### Problem description
From the line containing "Would you mind identifying the black cable" through the last line, print the records exactly and nothing else.

##### Records supplied

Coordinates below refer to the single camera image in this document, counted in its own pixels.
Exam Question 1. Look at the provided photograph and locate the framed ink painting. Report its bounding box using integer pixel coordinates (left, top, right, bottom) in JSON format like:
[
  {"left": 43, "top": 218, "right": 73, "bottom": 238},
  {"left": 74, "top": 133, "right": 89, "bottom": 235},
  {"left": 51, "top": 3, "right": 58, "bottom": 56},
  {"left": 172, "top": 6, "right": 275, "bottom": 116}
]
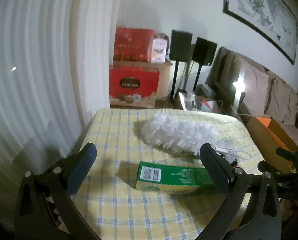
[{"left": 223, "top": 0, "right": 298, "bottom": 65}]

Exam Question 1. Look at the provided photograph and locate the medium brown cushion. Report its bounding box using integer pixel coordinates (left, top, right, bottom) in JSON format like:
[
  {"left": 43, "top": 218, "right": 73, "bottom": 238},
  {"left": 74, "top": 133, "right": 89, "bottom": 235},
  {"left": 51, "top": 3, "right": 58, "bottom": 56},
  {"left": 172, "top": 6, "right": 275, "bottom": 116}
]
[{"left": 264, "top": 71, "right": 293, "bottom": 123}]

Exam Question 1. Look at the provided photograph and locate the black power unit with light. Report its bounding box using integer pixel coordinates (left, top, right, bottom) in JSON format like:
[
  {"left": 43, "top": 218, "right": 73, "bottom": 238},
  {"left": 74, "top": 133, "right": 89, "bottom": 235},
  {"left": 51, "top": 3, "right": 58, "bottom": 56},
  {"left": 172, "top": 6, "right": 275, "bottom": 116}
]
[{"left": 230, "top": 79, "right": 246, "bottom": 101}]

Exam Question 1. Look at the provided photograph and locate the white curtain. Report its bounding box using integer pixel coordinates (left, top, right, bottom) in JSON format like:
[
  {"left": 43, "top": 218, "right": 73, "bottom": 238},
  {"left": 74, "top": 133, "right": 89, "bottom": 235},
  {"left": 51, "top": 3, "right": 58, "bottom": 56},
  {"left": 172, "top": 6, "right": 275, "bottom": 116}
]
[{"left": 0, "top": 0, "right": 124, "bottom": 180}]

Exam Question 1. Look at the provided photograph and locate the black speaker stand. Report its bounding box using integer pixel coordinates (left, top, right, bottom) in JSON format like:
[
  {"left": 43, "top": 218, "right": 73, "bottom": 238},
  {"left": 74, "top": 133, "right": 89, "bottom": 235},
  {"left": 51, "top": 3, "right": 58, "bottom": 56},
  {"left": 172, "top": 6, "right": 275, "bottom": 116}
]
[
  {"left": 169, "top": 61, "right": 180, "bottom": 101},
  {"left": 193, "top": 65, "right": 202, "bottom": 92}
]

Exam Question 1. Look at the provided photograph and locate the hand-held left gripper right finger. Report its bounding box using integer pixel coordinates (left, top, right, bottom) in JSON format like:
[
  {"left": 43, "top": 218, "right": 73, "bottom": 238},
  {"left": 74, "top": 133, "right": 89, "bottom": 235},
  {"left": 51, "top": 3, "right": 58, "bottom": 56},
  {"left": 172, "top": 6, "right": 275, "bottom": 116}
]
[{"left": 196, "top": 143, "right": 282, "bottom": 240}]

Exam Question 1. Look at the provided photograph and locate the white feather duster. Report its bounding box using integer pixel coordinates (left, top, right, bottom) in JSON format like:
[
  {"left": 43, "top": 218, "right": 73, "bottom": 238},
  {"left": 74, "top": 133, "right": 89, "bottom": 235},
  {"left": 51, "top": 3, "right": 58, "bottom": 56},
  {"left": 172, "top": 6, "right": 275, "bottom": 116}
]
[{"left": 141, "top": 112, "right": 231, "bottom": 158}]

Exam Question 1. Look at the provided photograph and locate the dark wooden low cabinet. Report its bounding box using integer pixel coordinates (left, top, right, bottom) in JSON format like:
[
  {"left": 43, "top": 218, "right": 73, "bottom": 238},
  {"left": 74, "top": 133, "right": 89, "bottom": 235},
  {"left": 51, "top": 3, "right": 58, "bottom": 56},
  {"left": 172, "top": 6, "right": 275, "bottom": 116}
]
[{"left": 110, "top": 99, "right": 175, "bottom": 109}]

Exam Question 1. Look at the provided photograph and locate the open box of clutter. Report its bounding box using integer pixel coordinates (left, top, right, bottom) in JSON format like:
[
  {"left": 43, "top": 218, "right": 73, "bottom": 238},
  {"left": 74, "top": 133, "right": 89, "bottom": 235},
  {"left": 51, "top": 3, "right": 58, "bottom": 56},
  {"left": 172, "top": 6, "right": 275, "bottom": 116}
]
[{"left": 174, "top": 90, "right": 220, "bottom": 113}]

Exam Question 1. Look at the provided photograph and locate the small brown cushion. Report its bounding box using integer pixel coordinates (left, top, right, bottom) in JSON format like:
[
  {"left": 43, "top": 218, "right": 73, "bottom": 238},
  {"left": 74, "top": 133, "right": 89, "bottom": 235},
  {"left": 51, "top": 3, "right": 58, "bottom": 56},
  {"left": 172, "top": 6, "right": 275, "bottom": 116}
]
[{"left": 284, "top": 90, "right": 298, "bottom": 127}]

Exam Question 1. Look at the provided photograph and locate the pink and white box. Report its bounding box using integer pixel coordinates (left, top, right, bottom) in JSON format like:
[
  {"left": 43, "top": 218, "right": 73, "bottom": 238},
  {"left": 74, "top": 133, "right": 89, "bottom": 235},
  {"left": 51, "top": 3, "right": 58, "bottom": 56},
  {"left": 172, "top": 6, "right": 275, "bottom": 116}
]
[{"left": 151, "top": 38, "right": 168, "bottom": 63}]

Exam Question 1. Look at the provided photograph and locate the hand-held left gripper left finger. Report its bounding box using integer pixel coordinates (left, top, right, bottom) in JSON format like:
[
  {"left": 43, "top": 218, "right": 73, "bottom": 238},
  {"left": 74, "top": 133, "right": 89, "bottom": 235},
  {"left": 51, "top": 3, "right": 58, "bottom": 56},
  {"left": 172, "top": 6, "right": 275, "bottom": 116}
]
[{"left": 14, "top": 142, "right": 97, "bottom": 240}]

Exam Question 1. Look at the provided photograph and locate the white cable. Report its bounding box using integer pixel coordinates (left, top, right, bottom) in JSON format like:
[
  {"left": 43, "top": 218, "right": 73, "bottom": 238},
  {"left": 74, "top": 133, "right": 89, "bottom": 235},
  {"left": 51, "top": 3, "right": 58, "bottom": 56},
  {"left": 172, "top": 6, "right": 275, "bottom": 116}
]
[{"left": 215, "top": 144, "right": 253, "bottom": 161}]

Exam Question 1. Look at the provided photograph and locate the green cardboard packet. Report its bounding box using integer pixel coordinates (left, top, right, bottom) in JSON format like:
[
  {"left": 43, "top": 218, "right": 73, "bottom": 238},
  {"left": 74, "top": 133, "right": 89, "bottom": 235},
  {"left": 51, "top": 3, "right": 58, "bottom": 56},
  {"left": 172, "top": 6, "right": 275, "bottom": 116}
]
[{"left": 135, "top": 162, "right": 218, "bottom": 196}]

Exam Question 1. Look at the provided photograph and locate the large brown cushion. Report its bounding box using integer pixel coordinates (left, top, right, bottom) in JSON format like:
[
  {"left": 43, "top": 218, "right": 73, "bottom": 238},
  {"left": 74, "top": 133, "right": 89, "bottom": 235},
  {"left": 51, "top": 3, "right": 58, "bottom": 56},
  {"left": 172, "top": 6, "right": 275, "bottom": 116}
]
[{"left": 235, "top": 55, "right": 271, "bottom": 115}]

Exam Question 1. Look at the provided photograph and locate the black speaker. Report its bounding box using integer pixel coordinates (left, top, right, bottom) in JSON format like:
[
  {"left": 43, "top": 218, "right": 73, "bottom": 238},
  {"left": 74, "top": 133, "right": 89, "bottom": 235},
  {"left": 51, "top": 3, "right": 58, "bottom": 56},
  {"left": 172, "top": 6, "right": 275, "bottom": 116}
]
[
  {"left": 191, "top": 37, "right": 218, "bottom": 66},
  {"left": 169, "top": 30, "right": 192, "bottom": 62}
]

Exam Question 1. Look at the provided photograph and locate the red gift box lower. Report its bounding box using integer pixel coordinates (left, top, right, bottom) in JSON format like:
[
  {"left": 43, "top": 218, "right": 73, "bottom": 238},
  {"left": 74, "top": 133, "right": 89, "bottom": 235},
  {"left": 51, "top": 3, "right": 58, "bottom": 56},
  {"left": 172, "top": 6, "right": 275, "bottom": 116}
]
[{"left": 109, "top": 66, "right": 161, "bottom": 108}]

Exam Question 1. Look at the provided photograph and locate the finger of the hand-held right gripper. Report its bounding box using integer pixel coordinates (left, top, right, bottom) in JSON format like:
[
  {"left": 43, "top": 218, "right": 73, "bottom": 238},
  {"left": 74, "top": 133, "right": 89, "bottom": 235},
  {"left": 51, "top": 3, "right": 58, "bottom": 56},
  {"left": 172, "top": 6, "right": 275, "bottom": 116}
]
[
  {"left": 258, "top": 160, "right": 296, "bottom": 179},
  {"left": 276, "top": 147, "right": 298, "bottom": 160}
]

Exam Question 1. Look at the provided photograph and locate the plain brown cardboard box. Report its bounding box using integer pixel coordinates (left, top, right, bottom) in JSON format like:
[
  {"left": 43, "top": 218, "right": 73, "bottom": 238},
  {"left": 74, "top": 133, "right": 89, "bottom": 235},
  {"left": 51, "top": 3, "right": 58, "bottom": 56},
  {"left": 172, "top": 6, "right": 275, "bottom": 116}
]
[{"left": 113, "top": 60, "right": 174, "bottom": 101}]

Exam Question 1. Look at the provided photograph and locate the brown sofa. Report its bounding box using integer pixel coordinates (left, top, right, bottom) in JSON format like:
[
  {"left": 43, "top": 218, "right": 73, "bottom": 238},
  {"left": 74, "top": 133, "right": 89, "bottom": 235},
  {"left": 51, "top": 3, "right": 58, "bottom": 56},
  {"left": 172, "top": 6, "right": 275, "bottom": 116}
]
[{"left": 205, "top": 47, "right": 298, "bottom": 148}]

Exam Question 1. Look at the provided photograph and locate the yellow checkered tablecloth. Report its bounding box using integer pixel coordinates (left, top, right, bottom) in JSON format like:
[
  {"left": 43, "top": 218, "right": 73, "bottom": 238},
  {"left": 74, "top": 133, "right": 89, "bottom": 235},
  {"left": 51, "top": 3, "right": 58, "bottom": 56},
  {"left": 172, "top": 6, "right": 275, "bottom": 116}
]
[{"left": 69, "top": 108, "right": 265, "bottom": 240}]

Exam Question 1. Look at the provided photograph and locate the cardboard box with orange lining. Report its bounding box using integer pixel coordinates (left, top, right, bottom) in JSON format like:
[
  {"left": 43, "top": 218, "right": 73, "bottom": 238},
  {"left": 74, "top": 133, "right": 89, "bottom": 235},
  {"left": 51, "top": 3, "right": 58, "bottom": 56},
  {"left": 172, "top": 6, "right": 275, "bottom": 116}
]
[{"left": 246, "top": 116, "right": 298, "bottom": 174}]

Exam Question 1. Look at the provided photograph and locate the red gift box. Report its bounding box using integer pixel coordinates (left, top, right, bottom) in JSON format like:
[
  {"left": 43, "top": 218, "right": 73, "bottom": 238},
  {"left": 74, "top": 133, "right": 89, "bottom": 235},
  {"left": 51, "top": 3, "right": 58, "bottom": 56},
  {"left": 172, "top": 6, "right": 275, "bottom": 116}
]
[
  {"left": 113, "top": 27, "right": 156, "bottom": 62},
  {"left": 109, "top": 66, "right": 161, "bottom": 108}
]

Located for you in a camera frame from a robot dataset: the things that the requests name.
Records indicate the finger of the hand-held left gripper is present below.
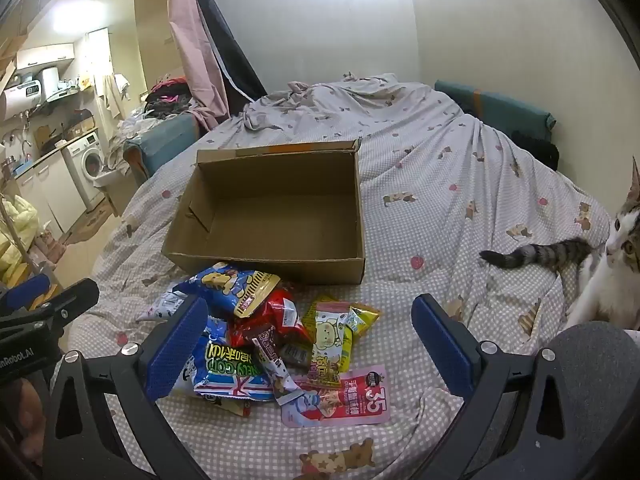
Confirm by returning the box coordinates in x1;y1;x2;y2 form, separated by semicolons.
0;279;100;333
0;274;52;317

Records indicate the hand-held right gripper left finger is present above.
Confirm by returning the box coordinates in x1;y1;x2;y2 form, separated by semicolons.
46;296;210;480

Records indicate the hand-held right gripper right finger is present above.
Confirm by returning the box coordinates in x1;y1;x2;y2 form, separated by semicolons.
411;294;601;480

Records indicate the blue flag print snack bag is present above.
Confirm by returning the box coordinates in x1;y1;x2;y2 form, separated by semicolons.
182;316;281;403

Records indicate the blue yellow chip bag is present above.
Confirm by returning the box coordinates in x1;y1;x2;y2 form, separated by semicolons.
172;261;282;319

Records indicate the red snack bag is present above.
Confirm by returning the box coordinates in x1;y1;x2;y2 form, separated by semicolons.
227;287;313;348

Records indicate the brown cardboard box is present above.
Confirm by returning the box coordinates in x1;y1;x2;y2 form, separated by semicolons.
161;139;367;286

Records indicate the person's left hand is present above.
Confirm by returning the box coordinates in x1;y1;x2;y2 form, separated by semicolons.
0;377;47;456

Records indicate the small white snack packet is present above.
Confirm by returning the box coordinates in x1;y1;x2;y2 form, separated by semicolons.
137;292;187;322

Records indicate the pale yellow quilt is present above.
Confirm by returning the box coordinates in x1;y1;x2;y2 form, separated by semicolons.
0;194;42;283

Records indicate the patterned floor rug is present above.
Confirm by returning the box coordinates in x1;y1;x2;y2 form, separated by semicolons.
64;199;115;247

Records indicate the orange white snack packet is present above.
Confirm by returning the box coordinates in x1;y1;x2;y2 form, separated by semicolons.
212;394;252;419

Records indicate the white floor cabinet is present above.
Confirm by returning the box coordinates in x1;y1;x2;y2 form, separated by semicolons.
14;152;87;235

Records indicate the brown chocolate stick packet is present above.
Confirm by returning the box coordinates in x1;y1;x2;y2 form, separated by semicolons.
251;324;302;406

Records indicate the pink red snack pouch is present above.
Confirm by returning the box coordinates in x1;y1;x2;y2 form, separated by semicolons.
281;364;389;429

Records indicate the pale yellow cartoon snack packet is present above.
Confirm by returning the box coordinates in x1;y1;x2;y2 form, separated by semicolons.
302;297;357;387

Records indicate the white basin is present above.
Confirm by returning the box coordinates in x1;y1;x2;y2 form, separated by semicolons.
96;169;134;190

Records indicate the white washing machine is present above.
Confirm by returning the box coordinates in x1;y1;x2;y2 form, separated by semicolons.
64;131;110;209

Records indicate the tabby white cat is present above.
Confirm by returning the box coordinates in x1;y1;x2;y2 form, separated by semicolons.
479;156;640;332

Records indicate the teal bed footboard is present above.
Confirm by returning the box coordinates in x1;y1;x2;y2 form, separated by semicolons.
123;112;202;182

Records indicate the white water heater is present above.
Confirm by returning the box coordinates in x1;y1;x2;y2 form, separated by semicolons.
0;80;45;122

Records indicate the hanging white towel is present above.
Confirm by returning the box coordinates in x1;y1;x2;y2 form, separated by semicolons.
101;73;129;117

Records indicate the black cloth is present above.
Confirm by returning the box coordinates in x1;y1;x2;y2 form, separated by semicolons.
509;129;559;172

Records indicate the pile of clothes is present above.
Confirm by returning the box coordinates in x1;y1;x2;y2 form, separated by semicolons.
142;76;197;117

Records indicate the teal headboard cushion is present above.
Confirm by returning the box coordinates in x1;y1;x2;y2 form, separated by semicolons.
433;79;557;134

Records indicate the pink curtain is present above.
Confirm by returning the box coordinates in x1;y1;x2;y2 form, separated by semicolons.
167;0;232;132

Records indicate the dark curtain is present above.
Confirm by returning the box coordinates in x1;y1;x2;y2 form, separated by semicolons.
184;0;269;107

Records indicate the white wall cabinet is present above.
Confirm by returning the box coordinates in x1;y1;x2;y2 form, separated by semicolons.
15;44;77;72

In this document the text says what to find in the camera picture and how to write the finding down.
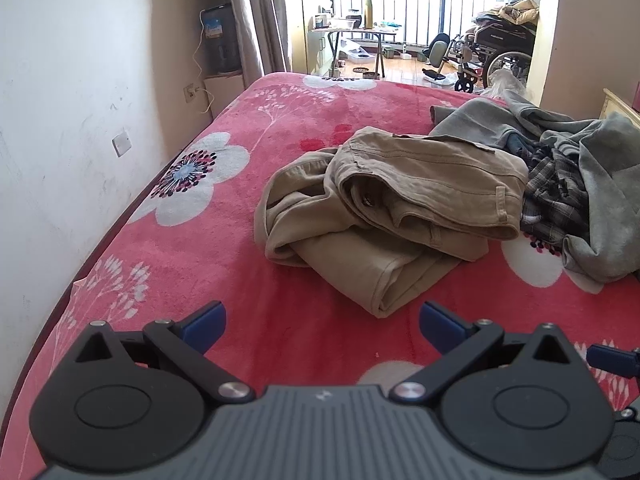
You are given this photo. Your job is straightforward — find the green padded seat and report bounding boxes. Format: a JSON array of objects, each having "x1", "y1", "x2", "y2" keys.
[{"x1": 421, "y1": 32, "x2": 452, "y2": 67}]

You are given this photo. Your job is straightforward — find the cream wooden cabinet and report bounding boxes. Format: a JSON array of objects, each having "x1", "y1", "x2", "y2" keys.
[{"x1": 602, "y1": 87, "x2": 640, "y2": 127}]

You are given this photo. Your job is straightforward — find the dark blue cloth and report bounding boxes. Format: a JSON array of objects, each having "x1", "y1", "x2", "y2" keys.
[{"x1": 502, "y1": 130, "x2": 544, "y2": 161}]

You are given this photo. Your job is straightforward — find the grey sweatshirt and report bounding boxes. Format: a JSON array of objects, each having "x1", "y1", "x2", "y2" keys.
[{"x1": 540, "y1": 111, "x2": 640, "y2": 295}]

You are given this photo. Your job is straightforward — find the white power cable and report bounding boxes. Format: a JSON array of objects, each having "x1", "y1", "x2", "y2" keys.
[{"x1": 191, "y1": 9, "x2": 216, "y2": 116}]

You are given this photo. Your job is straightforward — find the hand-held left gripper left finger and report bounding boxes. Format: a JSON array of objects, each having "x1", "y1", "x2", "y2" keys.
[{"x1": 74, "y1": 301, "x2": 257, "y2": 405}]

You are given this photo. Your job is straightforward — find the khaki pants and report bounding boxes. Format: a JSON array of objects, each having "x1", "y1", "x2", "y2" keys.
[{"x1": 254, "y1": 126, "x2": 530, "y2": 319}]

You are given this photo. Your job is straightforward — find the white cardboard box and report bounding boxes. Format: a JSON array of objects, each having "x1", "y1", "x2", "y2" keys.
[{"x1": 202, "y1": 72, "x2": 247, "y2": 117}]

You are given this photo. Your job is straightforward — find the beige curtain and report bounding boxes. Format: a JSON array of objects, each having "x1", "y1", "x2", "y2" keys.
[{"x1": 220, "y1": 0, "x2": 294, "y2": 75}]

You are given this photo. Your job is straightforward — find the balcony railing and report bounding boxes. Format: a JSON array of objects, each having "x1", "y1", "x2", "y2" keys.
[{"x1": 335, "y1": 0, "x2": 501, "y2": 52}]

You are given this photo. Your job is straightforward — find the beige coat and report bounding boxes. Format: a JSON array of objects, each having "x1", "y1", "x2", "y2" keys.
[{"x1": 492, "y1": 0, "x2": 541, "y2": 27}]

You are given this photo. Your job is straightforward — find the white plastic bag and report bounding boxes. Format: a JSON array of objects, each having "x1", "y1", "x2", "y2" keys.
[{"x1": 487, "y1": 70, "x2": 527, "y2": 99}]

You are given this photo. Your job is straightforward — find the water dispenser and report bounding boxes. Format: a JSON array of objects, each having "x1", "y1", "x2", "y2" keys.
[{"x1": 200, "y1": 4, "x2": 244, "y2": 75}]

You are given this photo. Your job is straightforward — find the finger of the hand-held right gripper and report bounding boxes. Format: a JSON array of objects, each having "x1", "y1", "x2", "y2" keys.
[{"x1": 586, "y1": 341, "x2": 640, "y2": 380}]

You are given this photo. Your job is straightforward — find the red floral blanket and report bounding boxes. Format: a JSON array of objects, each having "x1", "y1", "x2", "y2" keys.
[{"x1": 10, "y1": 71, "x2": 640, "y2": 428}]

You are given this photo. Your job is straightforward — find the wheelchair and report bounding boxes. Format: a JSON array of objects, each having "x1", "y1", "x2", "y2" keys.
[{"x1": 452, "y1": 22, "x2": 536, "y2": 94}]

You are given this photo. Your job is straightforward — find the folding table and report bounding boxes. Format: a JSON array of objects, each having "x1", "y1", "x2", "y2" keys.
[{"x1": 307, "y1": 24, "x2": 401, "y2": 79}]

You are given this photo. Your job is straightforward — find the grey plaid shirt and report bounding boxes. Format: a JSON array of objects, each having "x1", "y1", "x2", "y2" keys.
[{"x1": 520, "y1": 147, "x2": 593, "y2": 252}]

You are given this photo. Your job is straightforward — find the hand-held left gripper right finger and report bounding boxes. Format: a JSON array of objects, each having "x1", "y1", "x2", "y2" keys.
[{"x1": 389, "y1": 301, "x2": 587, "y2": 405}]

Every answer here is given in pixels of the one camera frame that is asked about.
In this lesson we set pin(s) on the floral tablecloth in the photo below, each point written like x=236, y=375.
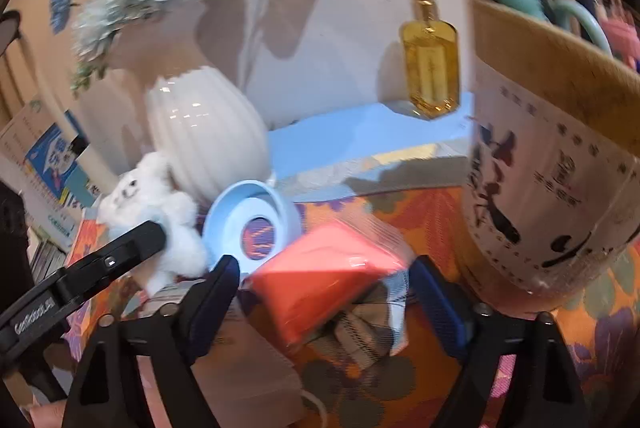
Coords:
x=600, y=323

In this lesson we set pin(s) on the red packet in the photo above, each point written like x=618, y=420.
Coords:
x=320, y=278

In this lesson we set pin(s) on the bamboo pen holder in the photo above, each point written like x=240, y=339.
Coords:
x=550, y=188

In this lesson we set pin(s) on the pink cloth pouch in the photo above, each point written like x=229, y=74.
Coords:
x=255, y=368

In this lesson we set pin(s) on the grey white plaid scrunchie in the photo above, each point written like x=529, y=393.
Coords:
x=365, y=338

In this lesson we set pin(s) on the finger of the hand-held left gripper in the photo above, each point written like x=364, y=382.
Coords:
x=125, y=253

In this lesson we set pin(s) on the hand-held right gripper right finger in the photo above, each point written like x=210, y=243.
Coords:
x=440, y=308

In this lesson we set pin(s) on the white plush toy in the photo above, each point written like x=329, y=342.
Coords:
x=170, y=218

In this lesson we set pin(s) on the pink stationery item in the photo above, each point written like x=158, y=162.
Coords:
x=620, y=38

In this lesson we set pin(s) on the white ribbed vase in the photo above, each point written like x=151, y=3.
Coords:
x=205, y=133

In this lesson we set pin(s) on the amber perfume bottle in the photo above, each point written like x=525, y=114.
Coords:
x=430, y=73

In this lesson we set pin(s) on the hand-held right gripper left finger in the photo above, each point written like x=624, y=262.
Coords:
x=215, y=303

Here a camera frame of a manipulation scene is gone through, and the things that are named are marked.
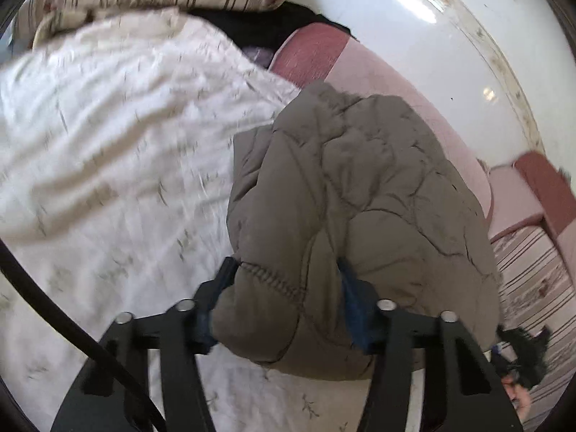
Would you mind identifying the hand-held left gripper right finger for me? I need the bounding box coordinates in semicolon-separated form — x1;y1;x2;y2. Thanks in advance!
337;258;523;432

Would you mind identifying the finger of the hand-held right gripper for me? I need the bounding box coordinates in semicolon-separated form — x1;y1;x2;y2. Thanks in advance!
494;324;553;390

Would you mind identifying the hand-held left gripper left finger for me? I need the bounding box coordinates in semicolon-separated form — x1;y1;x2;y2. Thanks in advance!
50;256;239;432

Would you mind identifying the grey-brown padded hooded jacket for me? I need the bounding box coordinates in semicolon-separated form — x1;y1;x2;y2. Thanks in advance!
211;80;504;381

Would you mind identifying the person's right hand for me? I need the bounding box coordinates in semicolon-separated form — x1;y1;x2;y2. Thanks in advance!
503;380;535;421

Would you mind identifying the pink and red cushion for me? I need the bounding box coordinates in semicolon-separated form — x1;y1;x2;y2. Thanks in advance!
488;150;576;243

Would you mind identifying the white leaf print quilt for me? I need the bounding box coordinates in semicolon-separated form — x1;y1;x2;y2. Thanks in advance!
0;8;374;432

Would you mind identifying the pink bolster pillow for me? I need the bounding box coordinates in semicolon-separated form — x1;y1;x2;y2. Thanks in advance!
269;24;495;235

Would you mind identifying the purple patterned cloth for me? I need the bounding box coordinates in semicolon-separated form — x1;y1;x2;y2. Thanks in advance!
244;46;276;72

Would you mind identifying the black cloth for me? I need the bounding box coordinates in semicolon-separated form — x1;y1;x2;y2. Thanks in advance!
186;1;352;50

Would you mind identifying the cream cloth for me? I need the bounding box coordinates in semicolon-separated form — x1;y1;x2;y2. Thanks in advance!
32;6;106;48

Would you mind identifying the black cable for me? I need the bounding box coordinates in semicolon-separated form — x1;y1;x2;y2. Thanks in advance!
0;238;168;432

##########

### Completed task
Would you mind identifying the black cable for me? I need the bounding box coordinates in semicolon-separated form — x1;y1;x2;y2. Thanks in advance!
0;238;168;432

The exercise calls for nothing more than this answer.